A few more takes later, I shoved some papers off the table, on purpose. “Upstager!” I imagined the NIDA graduate say under his breath. But they liked it, “Keep the papers falling, please.”

A few takes later, they asked for me to take my green jacket off and put in behind me on the chair and roll up my shirt sleeves. No problem, it was getting warm anyway.

Then things started to go a little awry. The NIDA graduate was turning early, which put us all off. The message came through to “Stick to the cue, please”.

Bemused, sweat trickling down his temples, the NIDA graduate looked as though he really was earning his extra dollars for being slightly more featured in this commercial than us ring-ins. While they reset the marker, he leant across to me and whispered: “What’s my cue again?”

“When the director says ‘action’,” I whispered, as reassuringly as I could.

A few more takes later and it was all over. “The Board” was marched off the set to loud applause from the clients, clustered around a mock living room at the edge of the sound stage.

THE BORED MEMBERS Corporate grey is good, but green is better.
BORED MEMBERS Corporate grey is good, but green is better.

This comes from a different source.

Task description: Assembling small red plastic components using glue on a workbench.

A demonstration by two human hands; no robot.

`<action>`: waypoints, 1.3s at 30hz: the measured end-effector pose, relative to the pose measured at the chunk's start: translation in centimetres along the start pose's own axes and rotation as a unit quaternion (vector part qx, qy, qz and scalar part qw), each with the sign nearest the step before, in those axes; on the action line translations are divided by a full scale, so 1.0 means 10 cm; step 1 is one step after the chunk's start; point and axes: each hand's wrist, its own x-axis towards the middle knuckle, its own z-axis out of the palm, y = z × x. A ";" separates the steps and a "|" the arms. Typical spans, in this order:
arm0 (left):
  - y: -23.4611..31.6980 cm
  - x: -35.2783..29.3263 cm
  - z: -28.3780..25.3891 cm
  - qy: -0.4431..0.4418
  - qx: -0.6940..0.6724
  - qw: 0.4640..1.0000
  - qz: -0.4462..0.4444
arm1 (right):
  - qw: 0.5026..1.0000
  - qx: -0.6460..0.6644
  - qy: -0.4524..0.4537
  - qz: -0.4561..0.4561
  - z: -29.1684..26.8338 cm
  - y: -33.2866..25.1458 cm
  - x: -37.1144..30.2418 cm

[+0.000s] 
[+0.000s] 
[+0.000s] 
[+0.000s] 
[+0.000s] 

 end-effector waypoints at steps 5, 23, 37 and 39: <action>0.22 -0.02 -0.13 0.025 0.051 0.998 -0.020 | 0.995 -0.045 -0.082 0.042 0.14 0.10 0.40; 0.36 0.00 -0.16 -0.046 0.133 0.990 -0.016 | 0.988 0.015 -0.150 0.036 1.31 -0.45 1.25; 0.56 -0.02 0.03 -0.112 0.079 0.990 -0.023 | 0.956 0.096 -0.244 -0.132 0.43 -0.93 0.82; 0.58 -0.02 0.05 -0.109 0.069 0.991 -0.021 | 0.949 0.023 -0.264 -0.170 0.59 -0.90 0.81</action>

“When do you think we’ll get paid?” one of “The Board” asked back in the green room. “Don’t be so cynical,” the guy with five mobile phones said, calling-in the two models cast in the scene where the secretary gets ravished on the photocopier by some random office guy, after seeing the “car”, or course.

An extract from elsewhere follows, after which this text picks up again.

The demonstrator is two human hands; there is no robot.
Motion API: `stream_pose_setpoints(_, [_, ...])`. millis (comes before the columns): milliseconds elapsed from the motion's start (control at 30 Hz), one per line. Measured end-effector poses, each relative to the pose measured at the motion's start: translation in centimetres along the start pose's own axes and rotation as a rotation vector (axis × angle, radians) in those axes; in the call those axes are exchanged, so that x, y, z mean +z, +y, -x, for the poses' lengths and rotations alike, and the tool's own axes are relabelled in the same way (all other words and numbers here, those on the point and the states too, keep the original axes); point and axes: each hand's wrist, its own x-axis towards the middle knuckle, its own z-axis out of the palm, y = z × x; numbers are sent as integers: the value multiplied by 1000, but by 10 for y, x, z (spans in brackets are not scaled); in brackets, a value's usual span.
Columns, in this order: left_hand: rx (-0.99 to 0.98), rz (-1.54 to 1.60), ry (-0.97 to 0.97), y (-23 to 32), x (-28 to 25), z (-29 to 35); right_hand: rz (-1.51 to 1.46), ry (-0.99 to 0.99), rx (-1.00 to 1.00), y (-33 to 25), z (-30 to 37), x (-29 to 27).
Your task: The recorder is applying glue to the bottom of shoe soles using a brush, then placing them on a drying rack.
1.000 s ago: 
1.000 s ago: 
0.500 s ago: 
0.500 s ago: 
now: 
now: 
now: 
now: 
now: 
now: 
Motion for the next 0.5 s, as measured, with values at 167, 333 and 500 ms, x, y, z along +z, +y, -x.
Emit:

We cynical non-actors laughed, exchanged business cards, raided the fabulous leftover catering, and departed.

I drove back to Penrith for the technical rehearsal of The Popular Mechanicals, which was to open in only a few days. After all the blood, sweat and tears that goes into putting anything onto the stage, we played to some houses comprising fewer people, showing less enthusiasm, than the ad execs after “The Board’s” gripping performance at Fox Studios.

And we got paid nix. Welcome to Showbusiness, Mike.

I kept the green jacket for a few more years, but ditched in a hurried move, and I have never acted since I gave it up. Maybe it was my Good Luck Jacket?